:: TASK STATEMENT ::
Pull every line holding the string "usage" from the records below.

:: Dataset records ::

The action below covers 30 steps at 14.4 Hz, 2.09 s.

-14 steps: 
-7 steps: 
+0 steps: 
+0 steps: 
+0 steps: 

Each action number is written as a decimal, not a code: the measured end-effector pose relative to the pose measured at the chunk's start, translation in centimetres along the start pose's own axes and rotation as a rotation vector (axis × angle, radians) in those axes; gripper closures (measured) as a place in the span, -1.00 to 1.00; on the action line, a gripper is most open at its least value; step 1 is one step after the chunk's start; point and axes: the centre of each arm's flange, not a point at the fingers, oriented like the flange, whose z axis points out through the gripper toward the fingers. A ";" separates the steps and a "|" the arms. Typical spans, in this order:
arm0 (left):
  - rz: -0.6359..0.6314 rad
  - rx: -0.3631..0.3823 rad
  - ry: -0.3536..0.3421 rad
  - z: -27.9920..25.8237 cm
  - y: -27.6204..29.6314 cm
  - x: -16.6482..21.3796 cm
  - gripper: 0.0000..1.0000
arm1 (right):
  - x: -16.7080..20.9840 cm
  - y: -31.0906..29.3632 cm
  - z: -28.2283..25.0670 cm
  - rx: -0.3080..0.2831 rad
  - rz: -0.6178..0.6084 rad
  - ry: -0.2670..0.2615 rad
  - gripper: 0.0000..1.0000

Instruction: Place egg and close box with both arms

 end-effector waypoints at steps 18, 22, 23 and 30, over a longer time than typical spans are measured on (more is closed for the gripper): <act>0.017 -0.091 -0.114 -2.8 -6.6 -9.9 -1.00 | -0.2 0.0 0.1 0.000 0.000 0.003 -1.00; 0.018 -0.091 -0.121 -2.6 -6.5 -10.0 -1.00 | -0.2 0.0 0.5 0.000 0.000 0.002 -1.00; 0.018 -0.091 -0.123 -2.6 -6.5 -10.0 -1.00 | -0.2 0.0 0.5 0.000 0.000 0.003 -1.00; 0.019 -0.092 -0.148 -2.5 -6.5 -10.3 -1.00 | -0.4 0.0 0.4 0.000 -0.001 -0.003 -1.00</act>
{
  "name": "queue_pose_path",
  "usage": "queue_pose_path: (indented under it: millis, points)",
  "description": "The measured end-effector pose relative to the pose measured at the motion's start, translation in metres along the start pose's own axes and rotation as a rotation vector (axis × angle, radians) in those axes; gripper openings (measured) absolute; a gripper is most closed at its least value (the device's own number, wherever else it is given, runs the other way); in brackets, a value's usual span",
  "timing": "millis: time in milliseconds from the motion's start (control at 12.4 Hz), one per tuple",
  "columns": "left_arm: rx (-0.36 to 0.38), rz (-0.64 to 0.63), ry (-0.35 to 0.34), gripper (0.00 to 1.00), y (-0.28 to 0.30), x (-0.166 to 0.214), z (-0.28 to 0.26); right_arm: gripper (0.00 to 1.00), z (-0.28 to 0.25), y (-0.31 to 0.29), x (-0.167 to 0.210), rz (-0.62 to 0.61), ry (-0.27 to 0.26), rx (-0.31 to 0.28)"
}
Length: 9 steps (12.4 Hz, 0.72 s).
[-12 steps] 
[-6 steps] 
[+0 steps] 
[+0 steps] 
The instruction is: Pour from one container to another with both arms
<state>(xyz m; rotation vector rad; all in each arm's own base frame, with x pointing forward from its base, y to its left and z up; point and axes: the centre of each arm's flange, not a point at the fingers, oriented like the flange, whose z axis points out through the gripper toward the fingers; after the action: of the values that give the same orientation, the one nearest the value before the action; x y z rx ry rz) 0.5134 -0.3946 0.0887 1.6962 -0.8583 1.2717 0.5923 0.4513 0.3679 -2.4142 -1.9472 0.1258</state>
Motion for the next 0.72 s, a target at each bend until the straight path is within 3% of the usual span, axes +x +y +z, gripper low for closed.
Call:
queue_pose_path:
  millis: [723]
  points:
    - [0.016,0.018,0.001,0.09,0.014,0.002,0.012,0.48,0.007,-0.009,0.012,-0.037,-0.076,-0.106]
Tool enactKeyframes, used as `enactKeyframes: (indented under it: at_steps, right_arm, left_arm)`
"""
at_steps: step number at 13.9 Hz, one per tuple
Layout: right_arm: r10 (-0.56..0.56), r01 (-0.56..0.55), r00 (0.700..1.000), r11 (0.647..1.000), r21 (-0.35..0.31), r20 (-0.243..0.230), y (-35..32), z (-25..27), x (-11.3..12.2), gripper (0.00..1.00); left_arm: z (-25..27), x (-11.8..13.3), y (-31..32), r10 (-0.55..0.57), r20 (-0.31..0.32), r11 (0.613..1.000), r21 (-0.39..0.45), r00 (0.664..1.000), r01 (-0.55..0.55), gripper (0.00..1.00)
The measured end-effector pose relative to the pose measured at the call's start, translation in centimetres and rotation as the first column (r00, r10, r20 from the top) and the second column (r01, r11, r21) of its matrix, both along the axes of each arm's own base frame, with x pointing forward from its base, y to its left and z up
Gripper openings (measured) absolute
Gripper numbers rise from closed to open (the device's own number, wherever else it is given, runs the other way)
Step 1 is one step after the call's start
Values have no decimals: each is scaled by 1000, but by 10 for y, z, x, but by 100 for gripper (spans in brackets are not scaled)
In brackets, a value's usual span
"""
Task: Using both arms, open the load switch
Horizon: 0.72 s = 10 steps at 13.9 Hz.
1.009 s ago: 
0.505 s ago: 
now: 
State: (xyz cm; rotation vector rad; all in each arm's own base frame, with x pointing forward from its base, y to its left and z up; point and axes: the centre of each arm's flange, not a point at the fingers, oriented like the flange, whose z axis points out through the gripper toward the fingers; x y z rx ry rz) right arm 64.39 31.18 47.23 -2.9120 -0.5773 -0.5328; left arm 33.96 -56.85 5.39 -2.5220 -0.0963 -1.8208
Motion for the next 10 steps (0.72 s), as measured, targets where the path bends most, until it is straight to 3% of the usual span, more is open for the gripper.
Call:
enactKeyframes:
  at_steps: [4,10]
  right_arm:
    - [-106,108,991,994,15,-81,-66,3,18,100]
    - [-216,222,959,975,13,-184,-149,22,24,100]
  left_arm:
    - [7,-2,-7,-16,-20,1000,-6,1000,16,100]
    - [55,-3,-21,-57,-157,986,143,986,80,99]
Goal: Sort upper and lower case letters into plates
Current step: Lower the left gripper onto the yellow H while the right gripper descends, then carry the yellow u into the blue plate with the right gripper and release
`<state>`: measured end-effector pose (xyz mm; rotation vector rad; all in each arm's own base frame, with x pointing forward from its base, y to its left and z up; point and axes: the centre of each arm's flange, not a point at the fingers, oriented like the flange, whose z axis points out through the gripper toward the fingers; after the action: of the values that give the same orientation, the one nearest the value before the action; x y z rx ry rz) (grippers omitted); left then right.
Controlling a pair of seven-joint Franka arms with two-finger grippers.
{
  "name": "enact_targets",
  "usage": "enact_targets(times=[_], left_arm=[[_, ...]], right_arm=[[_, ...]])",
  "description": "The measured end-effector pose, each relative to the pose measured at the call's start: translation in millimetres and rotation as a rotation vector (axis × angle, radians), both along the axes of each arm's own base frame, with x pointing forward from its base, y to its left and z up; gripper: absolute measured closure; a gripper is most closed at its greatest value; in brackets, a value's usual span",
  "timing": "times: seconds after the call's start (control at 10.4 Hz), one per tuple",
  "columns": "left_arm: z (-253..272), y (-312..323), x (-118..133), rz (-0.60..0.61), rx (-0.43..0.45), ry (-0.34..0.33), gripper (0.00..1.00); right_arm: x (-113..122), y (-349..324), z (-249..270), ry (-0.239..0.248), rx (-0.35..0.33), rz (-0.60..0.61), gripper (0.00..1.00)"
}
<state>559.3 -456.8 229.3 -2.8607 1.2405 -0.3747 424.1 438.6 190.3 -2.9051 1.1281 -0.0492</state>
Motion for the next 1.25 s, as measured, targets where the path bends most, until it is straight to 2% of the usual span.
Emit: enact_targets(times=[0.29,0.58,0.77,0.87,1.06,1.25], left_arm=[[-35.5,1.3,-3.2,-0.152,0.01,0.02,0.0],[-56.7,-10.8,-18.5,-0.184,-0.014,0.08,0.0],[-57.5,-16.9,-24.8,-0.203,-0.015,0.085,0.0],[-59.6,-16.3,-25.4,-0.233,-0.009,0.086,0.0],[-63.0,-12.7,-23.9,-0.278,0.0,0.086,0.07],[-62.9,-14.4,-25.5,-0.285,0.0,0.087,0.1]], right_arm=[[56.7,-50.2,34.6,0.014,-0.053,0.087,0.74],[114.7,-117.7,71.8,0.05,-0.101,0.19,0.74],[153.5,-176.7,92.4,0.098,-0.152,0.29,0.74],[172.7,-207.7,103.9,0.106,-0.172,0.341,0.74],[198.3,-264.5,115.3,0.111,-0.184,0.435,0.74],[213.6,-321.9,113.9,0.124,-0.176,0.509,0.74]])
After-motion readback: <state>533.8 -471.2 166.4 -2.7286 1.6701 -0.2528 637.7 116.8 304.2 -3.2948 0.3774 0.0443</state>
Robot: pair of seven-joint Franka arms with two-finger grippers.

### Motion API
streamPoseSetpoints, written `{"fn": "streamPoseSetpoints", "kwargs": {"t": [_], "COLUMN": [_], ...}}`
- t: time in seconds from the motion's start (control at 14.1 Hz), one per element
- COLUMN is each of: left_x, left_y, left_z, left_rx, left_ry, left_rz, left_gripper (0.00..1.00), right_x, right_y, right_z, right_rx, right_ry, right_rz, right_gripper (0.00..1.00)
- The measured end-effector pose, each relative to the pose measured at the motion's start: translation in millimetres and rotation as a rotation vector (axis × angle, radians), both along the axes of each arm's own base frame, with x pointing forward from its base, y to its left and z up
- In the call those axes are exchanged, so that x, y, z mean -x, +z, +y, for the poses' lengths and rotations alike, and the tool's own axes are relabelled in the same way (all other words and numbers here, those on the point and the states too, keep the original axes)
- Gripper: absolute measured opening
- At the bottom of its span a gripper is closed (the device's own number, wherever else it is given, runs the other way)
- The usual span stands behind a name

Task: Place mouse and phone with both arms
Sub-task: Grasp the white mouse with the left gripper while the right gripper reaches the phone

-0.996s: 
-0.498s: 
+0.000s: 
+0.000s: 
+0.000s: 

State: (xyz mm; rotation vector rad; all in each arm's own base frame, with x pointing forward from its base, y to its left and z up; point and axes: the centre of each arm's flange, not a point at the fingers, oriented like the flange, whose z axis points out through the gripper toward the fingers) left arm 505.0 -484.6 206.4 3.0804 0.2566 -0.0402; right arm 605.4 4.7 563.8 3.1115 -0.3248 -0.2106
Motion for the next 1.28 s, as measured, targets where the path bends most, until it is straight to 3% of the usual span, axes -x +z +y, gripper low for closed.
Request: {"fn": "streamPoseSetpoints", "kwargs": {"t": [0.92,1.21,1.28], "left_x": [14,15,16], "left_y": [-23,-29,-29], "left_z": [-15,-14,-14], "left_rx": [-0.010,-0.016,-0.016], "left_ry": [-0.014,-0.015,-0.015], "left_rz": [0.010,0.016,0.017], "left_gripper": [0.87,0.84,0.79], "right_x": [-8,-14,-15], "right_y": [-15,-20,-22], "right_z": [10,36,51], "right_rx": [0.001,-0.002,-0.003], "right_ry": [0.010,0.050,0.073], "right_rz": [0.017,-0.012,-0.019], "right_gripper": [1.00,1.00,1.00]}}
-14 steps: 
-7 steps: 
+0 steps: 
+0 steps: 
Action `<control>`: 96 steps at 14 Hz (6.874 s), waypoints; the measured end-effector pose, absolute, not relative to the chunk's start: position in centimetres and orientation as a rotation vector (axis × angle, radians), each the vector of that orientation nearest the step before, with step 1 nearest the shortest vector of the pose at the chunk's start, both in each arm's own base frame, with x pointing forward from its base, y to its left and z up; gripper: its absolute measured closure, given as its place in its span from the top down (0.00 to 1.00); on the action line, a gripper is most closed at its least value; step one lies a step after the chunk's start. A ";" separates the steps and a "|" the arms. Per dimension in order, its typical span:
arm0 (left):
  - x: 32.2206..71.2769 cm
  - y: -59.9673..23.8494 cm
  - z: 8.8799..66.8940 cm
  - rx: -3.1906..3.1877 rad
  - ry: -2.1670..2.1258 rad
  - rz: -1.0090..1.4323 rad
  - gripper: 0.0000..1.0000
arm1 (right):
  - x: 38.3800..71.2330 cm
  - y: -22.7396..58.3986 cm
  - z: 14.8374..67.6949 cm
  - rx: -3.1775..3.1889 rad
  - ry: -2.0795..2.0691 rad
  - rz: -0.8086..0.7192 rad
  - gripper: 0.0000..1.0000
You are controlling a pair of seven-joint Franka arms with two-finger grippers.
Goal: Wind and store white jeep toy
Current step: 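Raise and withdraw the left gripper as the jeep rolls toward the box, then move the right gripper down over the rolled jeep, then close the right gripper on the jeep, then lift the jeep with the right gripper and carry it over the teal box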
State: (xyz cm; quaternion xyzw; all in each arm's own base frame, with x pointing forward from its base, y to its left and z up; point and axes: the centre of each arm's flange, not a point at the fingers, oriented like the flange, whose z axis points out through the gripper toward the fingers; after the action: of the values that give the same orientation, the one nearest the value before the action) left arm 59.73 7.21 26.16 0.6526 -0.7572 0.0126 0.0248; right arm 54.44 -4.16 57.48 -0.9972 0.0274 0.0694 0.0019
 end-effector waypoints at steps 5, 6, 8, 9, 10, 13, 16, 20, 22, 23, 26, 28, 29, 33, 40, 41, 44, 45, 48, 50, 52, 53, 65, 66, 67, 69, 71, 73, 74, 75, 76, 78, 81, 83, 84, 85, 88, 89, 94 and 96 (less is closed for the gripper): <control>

:: OUTPUT FOR THIS EXERCISE ::
  "usage": "queue_pose_path: (indented under it: millis, points)",
  "usage": "enact_targets(times=[_], left_arm=[[_, ...]], right_arm=[[_, ...]])",

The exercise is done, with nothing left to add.